__EXERCISE INSTRUCTIONS__: Print, from the listing below, the lines starting at the line containing "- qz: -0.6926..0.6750" and ending at the line containing "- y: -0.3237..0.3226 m", exactly as they stand, and print nothing else.

__TASK INPUTS__:
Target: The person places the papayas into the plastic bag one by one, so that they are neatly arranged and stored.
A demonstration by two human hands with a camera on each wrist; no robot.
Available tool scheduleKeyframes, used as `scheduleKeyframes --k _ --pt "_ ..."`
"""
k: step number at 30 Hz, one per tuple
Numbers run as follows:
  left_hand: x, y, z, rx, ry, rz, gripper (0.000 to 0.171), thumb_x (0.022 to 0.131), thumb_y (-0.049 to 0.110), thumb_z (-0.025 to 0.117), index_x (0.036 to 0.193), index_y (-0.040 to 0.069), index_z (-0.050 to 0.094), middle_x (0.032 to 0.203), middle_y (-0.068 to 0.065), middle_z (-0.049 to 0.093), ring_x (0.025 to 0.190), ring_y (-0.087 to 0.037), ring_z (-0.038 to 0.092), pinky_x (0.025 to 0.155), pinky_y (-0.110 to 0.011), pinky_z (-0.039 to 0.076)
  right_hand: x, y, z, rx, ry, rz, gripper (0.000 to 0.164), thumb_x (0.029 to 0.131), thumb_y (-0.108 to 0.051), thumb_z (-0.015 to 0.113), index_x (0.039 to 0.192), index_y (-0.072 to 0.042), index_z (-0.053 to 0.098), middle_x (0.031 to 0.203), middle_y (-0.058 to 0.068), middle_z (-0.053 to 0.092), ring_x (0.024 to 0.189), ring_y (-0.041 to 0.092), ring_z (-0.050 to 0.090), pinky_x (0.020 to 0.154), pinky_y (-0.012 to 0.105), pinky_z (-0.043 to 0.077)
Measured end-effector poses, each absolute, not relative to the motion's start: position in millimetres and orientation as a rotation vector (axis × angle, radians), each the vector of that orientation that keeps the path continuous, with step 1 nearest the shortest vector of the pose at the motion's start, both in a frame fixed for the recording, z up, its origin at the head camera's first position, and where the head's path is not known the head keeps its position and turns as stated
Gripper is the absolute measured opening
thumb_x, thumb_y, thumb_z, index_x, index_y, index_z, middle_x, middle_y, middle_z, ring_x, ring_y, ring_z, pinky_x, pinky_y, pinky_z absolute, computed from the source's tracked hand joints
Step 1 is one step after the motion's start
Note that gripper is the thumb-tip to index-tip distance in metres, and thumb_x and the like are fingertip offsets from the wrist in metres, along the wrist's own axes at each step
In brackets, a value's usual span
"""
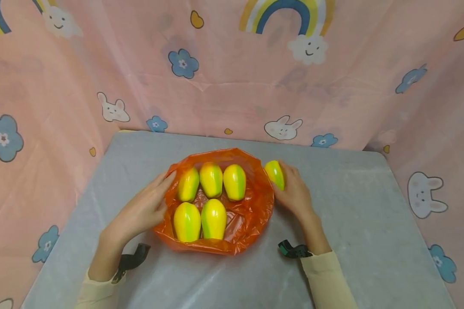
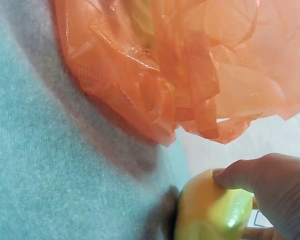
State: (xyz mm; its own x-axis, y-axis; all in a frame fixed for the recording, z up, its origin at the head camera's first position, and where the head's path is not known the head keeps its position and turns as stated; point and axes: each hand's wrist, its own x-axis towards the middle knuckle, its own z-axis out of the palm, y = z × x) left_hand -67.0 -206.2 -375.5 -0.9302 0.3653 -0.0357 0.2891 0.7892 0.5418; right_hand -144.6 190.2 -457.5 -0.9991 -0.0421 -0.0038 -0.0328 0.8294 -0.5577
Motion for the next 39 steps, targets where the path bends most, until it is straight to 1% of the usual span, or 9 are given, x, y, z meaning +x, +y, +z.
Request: scheduleKeyframes --k 7,15,21,28,33,39 --pt "-67 -205 -375 0.520 2.842 0.824 0.081 0.091 -0.012 0.057 0.166 0.000 0.028 0.174 -0.021 0.028 0.156 -0.044 0.038 0.121 -0.061 0.041 -140 192 -453 -0.035 2.988 -0.894 0.080 0.097 -0.034 0.070 0.166 -0.014 0.034 0.161 0.025 0.044 0.137 0.045 0.053 0.117 0.067 0.046" --pt "-68 -205 -375 0.530 2.844 0.824 0.081 0.090 -0.012 0.056 0.166 0.000 0.028 0.174 -0.021 0.028 0.157 -0.043 0.038 0.122 -0.061 0.040 -136 195 -445 -0.008 2.981 -0.904 0.083 0.095 -0.036 0.070 0.167 -0.015 0.033 0.155 0.028 0.046 0.127 0.045 0.057 0.110 0.065 0.053" --pt "-69 -204 -375 0.539 2.841 0.828 0.081 0.090 -0.012 0.056 0.166 0.000 0.028 0.174 -0.021 0.029 0.156 -0.043 0.038 0.122 -0.061 0.040 -135 197 -442 -0.013 3.005 -0.917 0.082 0.095 -0.038 0.071 0.166 -0.016 0.035 0.148 0.026 0.049 0.119 0.043 0.059 0.104 0.063 0.057" --pt "-69 -203 -375 0.535 2.839 0.827 0.081 0.091 -0.012 0.056 0.166 -0.001 0.028 0.174 -0.021 0.028 0.157 -0.043 0.038 0.122 -0.061 0.040 -133 199 -438 -0.032 3.046 -0.936 0.080 0.096 -0.038 0.071 0.164 -0.011 0.037 0.146 0.028 0.052 0.115 0.042 0.059 0.101 0.064 0.058" --pt "-69 -203 -375 0.532 2.843 0.822 0.080 0.092 -0.011 0.056 0.166 0.000 0.028 0.174 -0.020 0.027 0.157 -0.043 0.037 0.122 -0.061 0.040 -131 199 -435 -0.013 3.057 -0.963 0.081 0.095 -0.036 0.073 0.164 -0.010 0.038 0.147 0.027 0.052 0.115 0.041 0.058 0.102 0.064 0.057" --pt "-66 -205 -375 0.516 2.837 0.821 0.080 0.091 -0.011 0.056 0.166 -0.001 0.028 0.175 -0.020 0.027 0.157 -0.043 0.036 0.123 -0.061 0.039 -126 198 -421 -0.041 3.093 -1.071 0.078 0.095 -0.033 0.074 0.161 -0.008 0.039 0.150 0.024 0.052 0.125 0.042 0.058 0.101 0.062 0.059"
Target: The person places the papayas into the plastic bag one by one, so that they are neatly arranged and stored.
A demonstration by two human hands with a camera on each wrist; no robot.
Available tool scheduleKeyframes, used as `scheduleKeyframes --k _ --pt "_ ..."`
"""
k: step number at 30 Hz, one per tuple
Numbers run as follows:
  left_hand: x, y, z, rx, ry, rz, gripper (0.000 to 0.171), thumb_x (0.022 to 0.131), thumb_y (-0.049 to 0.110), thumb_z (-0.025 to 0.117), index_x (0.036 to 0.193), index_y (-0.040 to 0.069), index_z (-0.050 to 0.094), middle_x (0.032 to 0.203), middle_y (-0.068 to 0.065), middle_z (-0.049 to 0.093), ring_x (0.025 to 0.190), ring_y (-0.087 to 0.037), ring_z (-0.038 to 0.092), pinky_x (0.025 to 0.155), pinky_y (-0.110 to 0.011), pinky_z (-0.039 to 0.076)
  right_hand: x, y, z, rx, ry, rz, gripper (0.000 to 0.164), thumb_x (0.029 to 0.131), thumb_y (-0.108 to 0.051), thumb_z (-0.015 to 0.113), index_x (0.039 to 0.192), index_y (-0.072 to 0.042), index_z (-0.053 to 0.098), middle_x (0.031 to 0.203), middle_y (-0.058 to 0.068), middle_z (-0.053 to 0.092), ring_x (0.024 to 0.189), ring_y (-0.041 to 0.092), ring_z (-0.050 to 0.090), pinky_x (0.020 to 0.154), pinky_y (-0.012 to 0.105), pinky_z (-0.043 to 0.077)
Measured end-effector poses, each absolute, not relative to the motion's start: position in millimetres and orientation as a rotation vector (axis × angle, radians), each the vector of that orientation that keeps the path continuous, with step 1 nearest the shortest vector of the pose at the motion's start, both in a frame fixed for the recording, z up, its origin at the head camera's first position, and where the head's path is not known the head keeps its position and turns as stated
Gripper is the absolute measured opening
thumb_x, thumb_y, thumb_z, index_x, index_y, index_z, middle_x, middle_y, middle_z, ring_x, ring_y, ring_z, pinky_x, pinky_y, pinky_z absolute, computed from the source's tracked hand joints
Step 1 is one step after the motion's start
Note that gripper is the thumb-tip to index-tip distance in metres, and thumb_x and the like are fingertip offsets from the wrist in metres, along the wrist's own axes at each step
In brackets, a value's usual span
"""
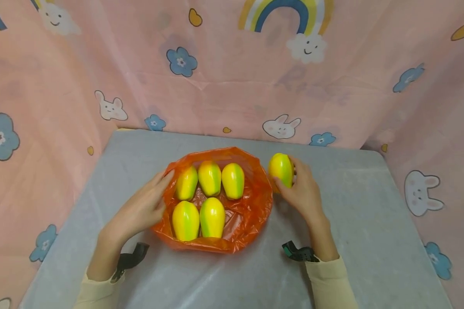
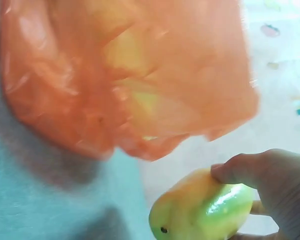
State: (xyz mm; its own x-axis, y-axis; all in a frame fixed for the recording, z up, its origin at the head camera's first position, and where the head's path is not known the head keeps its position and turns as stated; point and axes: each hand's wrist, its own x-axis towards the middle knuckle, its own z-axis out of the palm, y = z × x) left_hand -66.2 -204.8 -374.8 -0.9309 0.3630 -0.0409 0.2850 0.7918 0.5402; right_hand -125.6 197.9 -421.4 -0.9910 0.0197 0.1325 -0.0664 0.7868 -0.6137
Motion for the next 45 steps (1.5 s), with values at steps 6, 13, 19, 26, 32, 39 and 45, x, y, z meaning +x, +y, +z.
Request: scheduleKeyframes --k 6,13,19,26,32,39,45 --pt "-68 -204 -375 0.523 2.839 0.830 0.081 0.092 -0.010 0.057 0.166 0.000 0.028 0.175 -0.019 0.026 0.157 -0.043 0.037 0.123 -0.062 0.039 -115 196 -398 0.022 -2.670 1.108 0.078 0.094 -0.028 0.077 0.158 -0.006 0.037 0.153 0.023 0.049 0.129 0.044 0.059 0.094 0.061 0.062" --pt "-68 -204 -376 0.521 2.831 0.829 0.081 0.092 -0.010 0.057 0.166 0.000 0.027 0.175 -0.020 0.026 0.157 -0.043 0.037 0.122 -0.062 0.040 -103 195 -381 0.012 -2.589 1.167 0.079 0.094 -0.027 0.077 0.159 -0.009 0.035 0.153 0.021 0.048 0.128 0.043 0.061 0.090 0.061 0.064" --pt "-67 -208 -375 0.506 2.834 0.826 0.082 0.092 -0.009 0.057 0.167 0.000 0.026 0.176 -0.019 0.024 0.157 -0.043 0.036 0.122 -0.062 0.040 -102 192 -372 0.055 -2.545 1.162 0.079 0.094 -0.024 0.078 0.159 -0.010 0.036 0.152 0.019 0.050 0.127 0.039 0.064 0.088 0.042 0.067" --pt "-66 -211 -375 0.492 2.837 0.825 0.081 0.092 -0.008 0.058 0.166 0.000 0.026 0.175 -0.020 0.026 0.157 -0.043 0.037 0.122 -0.062 0.040 -98 184 -370 0.172 -2.494 1.200 0.079 0.093 -0.022 0.079 0.162 -0.018 0.038 0.152 0.016 0.051 0.122 0.039 0.066 0.080 0.000 0.048" --pt "-68 -208 -377 0.493 2.829 0.829 0.079 0.094 -0.007 0.057 0.166 0.000 0.026 0.175 -0.020 0.027 0.157 -0.043 0.036 0.123 -0.062 0.039 -91 176 -369 0.208 -2.502 1.185 0.077 0.092 -0.023 0.080 0.159 -0.018 0.042 0.148 0.014 0.054 0.120 0.037 0.067 0.081 0.025 0.065" --pt "-68 -207 -376 0.491 2.825 0.825 0.078 0.097 -0.003 0.060 0.167 0.000 0.025 0.175 -0.021 0.025 0.158 -0.044 0.035 0.123 -0.063 0.038 -84 161 -367 0.292 -2.554 1.288 0.080 0.092 -0.022 0.081 0.160 -0.014 0.040 0.148 0.016 0.052 0.123 0.038 0.066 0.084 0.048 0.067" --pt "-69 -206 -375 0.489 2.819 0.832 0.079 0.097 -0.003 0.061 0.167 0.001 0.025 0.176 -0.020 0.024 0.158 -0.044 0.035 0.122 -0.063 0.039 -78 143 -368 0.333 -2.623 1.330 0.081 0.091 -0.025 0.082 0.159 -0.016 0.039 0.148 0.015 0.052 0.124 0.036 0.065 0.086 0.046 0.068"
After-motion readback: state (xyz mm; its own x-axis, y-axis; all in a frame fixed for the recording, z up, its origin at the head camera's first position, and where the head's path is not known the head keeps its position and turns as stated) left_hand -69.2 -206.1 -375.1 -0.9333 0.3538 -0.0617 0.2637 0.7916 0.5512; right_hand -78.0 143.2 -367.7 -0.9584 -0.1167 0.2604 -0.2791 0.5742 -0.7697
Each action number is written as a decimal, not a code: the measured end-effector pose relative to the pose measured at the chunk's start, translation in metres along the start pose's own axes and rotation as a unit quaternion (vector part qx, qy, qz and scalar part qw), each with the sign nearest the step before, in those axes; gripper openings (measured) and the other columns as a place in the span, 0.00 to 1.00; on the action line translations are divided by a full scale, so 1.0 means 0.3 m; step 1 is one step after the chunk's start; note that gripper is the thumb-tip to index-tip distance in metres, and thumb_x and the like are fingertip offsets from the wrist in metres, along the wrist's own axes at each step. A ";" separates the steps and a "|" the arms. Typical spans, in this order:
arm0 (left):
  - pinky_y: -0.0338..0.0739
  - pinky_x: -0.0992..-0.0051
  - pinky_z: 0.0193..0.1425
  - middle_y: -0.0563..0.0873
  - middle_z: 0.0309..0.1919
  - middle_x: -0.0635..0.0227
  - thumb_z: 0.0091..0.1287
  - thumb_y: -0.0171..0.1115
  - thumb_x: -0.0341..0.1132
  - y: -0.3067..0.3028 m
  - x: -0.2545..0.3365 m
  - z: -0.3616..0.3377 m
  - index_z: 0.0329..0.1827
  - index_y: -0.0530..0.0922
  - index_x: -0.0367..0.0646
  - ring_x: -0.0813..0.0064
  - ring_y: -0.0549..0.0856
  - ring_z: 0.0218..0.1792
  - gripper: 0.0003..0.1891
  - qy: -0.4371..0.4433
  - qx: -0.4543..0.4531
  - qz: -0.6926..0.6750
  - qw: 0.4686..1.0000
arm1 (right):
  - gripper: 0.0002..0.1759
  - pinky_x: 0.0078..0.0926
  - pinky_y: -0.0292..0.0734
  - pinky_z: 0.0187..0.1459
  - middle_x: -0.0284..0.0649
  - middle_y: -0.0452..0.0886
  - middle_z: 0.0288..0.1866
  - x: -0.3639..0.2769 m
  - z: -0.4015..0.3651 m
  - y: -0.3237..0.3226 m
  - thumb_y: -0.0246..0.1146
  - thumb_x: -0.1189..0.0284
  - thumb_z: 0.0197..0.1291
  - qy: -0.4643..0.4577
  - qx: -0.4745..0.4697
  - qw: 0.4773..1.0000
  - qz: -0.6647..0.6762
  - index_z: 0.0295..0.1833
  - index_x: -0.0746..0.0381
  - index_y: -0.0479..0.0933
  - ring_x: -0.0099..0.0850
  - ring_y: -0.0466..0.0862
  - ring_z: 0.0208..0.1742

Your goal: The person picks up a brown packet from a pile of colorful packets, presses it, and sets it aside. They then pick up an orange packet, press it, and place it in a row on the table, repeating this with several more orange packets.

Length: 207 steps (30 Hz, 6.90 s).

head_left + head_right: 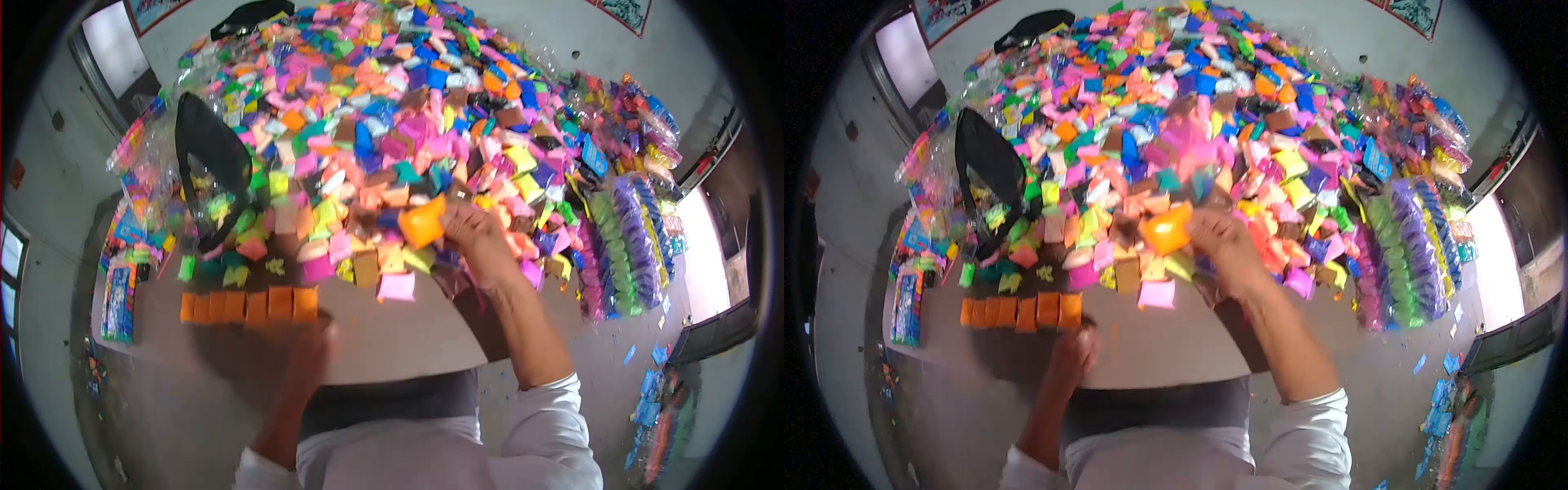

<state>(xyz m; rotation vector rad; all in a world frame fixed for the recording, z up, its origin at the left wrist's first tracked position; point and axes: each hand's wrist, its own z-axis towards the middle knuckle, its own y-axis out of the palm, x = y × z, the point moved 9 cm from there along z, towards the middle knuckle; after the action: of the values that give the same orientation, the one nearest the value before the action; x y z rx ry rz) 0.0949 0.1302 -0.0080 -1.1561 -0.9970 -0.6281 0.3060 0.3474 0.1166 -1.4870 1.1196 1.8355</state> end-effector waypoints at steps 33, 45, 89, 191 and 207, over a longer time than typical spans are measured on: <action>0.66 0.78 0.29 0.73 0.23 0.73 0.74 0.42 0.46 0.143 0.157 -0.023 0.41 0.73 0.39 0.81 0.71 0.25 0.18 -0.079 -0.111 -0.149 0.979 | 0.13 0.11 0.58 0.23 0.26 0.75 0.26 0.435 -0.362 0.270 0.57 0.64 0.68 0.067 0.006 0.997 -0.048 0.43 0.64 0.79 0.11 0.66 0.23; 0.68 0.81 0.29 0.76 0.24 0.72 0.73 0.41 0.44 0.149 0.129 -0.027 0.41 0.75 0.38 0.85 0.72 0.24 0.19 -0.127 -0.115 -0.179 0.969 | 0.13 0.13 0.60 0.22 0.29 0.75 0.26 0.440 -0.379 0.249 0.59 0.64 0.67 0.132 0.047 0.988 0.063 0.45 0.64 0.78 0.14 0.66 0.21; 0.72 0.70 0.32 0.77 0.21 0.62 0.73 0.44 0.40 0.130 0.160 -0.040 0.35 0.76 0.33 0.74 0.76 0.25 0.18 -0.052 -0.007 -0.154 0.987 | 0.13 0.14 0.66 0.24 0.33 0.78 0.29 0.460 -0.449 0.306 0.60 0.64 0.66 0.152 0.031 0.974 0.167 0.45 0.64 0.76 0.17 0.72 0.24; 0.71 0.61 0.26 0.75 0.17 0.59 0.62 0.61 0.36 -0.407 -0.017 -0.148 0.18 0.69 0.42 0.57 0.77 0.22 0.15 -0.012 0.278 0.295 0.914 | 0.26 0.37 0.74 0.53 0.49 0.77 0.52 0.300 -0.111 0.702 0.68 0.66 0.51 -0.275 -0.191 0.739 -0.585 0.56 0.64 0.75 0.47 0.77 0.52; 0.73 0.61 0.27 0.77 0.19 0.60 0.55 0.64 0.32 -0.401 0.025 -0.149 0.20 0.73 0.42 0.57 0.79 0.22 0.09 0.049 0.298 0.296 0.906 | 0.20 0.38 0.74 0.51 0.47 0.79 0.49 0.378 -0.001 1.190 0.67 0.68 0.52 -0.277 -0.336 0.778 -0.454 0.50 0.64 0.77 0.46 0.78 0.50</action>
<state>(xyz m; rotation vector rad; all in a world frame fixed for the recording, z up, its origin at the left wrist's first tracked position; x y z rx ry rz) 0.0119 0.0507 0.0495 -0.7977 -0.6264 0.1131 -0.0117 0.1493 0.1057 -1.2774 -0.5654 1.7384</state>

__THE ANSWER__:
  - qz: -0.6926..0.6750
  - qw: 0.4686..1.0000
arm1 (right):
  - gripper: 0.0002..0.1759
  - pinky_x: 0.0078..0.0926
  - pinky_y: -0.0292..0.0734
  - pinky_z: 0.0187..0.1459
  - middle_x: -0.0284..0.0649
  - middle_y: -0.0452..0.0886
  - middle_z: 0.0288..0.1866
  - x: -0.3639..0.2769 m
  - z: -0.4015..0.3651 m
  - y: -0.3237..0.3226 m

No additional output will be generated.